Аккуратно свернув документ, Пашка спрятал его в карман фуфайки. Простившись с работниками военкомата, они с Трибоем покинули кабинет.

 

– В последнем полку кем служил? – спросил тот по дороге.

– Связистом при штабе, там освоил радиотелеграф.

– Растёшь, Паша, молодец, – потрепал его по плечу комиссар.

Миновав КПП с часовым, прошли по мощённому булыжником плацу между казарм, к отдельно стоявшему зданию. Там находился штаб. Поднялись на второй этаж, Трибой вызвал к себе начальника роты связи.

– По вашему приказанию прибыл, – козырнул средних лет подтянутый командир.

– Знакомься, Корнев, – представил Пашку комиссар. – Твой новый боец – Судоплатов.

– Что-то больно молодой, – недоверчиво оглядел тот мальчишку.

– Молодой, но уже воевал пулемётчиком на тачанке, а ещё знает телеграф.

– Точно знаешь?

– Угу, – кивнул Пашка.

– На каком аппарате работал?

– «Морзе», умею и на «Бодо».

– Вопросов больше нет, – удивлённо сказал ротный.

– Тогда забирай парня, вымой в бане и обмундируй, а потом доложишь.

– Слушаюсь, товарищ комиссар. Так, Судоплатов, пошли со мною.

Выйдя из штаба, они направились к одной из казарм, на первом этаже которой жили связисты. Там Корнев вызвал к себе старшину роты, вместе с которым Пашка отправился на вещевой склад, а оттуда, получив обмундирование, в баню.

Спустя час, розовый, в новом английском х/б цвета хаки и таких же бутсах[22], он стоял перед ротным.

– Значит так, – оглядел его командир. – Телеграфистов у меня два, будешь резервным, основная служба – на линии.

Так Пашка стал линейным надсмотрщиком[23]. Бойцы роты приняли мальчишку доброжелательно, отделенный выделил койку на втором ярусе и карабин из оружейки. Теперь в его обязанности, как и у других бойцов, входило обслуживание средств связи между бригадой и её полками, прокладка телефонных линий и их ремонт. Приходилось часто выезжать на места, служба была интересной.

В Одессе дивизия не задержалась и спустя месяц выдвинулась в Бессарабию[24]. За сутки до этого Пашка, отпросившись у ротного, навестил в катакомбах ребят, доставив фунт сахара, осьмушку чая, два фунта пшена и бутылку льняного масла. Их купил на своё первое денежное довольствие, составлявшее триста рублей в советских дензнаках. Задерживаться долго не стал, передал гостинцы и сказал:

– Прощевайте, хлопцы, не поминайте лихом.

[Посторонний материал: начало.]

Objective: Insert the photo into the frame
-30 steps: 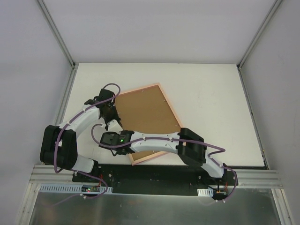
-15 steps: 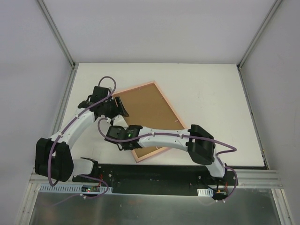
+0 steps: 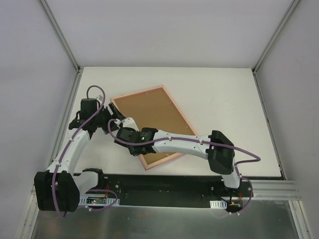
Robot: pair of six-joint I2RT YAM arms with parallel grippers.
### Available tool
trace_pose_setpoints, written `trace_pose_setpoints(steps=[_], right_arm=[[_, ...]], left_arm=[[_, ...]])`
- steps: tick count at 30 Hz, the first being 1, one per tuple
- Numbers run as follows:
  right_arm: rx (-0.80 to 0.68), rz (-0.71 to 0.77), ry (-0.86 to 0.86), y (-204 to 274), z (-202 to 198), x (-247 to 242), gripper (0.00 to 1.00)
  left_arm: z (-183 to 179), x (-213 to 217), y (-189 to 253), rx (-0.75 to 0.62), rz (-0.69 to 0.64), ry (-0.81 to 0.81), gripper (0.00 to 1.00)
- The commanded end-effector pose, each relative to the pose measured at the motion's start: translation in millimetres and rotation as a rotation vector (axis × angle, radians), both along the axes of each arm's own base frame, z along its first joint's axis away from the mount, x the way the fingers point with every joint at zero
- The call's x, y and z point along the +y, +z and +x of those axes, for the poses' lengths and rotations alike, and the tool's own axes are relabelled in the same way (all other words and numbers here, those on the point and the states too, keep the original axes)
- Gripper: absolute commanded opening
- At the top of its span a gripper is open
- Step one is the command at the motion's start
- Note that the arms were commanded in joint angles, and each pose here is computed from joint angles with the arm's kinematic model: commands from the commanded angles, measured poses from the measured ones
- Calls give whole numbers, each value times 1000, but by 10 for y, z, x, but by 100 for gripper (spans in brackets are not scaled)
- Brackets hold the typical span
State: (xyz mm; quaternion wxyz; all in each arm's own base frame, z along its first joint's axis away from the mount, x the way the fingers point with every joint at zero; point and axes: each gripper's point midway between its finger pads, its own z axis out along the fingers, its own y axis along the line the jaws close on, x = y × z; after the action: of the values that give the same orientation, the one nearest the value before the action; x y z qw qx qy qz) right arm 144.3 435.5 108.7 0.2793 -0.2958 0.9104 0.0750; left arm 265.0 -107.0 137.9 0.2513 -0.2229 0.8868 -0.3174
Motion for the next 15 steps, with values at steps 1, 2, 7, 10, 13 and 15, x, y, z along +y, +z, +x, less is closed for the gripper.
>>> trace_pose_setpoints(steps=[1,2,7,10,13,15], right_arm=[[-51,130,16,521,63,85,0],[-50,137,15,547,60,88,0],[-45,164,18,659,59,70,0],[-45,174,14,716,63,41,0],[-44,189,15,781,60,12,0],[-44,201,16,834,52,1,0]], left_arm=[[-8,-118,-6,-2,-89,-33,71],[3,-138,-30,-1,-112,-35,71],[77,-215,-123,-20,-221,-38,70],[130,-216,-127,-49,-259,-24,70],[192,-216,-95,-90,-315,-4,65],[231,-239,-70,-113,-358,0,58]])
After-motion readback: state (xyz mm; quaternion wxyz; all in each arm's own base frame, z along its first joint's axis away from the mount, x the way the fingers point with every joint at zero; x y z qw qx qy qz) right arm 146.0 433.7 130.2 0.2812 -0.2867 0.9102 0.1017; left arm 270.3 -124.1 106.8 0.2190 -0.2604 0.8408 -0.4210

Потом были бои на Днестре с бандами петлюровского атамана Юрка Тютюнника, наступления в районе Волочиск – Кременец – Каменец-Подольский, форсирование рек Збруч, Серет и Золотая Липа, освобождение городов Чертков, Галич и Рогатин.

16Пикет – полевой караул.
17Грубой – хороший (жарг.)
18Катух – загон для овец.
19Мазанка – глиняная хата.
20Мамалыга – кукурузная каша.
21Котовский Г. И. – герой Гражданской войны.
22Бутсы – тяжелые ботинки.
23Линейный надсмотрщик – военный связист.
24Бессарабия – историческая область в юго-восточной Европе между Чёрным морем и реками Дунай, Прут, Днестр.